Cefuroxime-BKhFZ should not be mixed in the same syringe with other medicinal products, including aminoglycoside antibiotics.

A 2.74% solution of sodium bicarbonate for injection significantly affects the color of cefuroxime solution and therefore is not recommended for dilution of Cefuroxime-BKhFZ. However, if necessary, when a patient is receiving intravenous sodium bicarbonate infusion, the drug may be administered directly into the infusion line.

1.5 g of cefuroxime sodium dissolved in 15 mL of water for injection may be added to metronidazole solution (500 mg/100 mL); both drugs retain their activity for 24 hours at temperatures below 25 °C.

1.5 g of cefuroxime sodium is compatible with azlocillin at a dose of 1 g (in 15 mL diluent) or 5 g (in 50 mL diluent) for 24 hours at 4 °C and for 6 hours at temperatures up to 25 °C.

Cefuroxime sodium (5 mg/mL) may be stored for 24 hours at 25 °C in 5% or 10% xylitol injection solution, which may be used only for intravenous administration.

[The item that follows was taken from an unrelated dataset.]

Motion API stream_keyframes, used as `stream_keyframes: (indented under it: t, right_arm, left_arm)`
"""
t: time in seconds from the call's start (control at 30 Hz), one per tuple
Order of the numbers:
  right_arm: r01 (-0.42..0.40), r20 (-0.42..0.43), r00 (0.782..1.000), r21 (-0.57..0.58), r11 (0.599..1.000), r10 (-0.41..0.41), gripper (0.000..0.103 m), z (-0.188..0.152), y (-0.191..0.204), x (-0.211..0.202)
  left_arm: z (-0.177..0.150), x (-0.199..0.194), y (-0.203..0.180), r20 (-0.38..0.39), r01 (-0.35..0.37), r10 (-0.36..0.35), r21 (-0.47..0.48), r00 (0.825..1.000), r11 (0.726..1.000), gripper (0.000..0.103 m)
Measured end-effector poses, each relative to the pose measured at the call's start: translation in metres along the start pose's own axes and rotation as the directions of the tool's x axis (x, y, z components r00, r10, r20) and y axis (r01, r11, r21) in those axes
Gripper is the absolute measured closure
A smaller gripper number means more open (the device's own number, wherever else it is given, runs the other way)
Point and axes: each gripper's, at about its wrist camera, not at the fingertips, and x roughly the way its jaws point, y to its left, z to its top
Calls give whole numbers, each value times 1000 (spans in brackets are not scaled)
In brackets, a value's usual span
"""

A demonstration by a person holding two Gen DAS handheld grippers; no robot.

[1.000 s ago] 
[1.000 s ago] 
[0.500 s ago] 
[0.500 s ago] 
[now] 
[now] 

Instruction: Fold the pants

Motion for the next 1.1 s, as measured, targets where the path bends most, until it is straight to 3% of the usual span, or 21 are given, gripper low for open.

Cefuroxime sodium is compatible with aqueous solutions containing up to 1% lidocaine hydrochloride for intramuscular use and with most commonly used intravenous infusion solutions. It remains stable for 24 hours at room temperature in the following solutions:

  • 0.9% sodium chloride injection solution;
  • 5% glucose injection solution;
  • 5% glucose with 0.9% sodium chloride injection solution;
  • 10% glucose injection solution;
  • 0.18% sodium chloride and 4% glucose injection solution;
  • 5% glucose with 0.45% sodium chloride injection solution;
  • 5% glucose with 0.225% sodium chloride injection solution;
  • Ringer's solution;
  • Ringer's lactate solution;
  • M/6 sodium lactate solution;
  • Hartmann's solution.

The stability of cefuroxime in 0.9% sodium chloride injection solution and 5% glucose injection solution is not altered in the presence of sodium hydrocortisone phosphate.

Cefuroxime is compatible and stable for 24 hours at room temperature when diluted in infusion solutions containing:

  • Heparin (10 IU/mL or 50 IU/mL) in 0.9% sodium chloride injection solution;
  • Potassium chloride solution (10 mEq/L or 40 mEq/L) in 0.9% sodium chloride injection solution.

Packaging. Powder for injection solution 250 mg in a vial. 1 vial per pack; 5 vials in a cassette, 1 cassette in a case.

Powder for injection solution 750 mg in a vial. 1 vial per pack; 5 vials in a cassette, 1 cassette in a case; 1 vial in a set with diluent (water for injection) 5 mL or 10 mL in an ampoule, in a pack with a cardboard partition.

Powder for injection solution 1.5 g in a vial. 1 vial per pack; 5 vials in a cassette, 1 cassette in a case.

Prescription status. Prescription only.

Manufacturer. Public Joint-Stock Company "Scientific and Production Center "Borshchahivskiy Chemical and Pharmaceutical Plant".

Manufacturer's address and location of business activity.

17 Myru Street, Kyiv, 03134, Ukraine.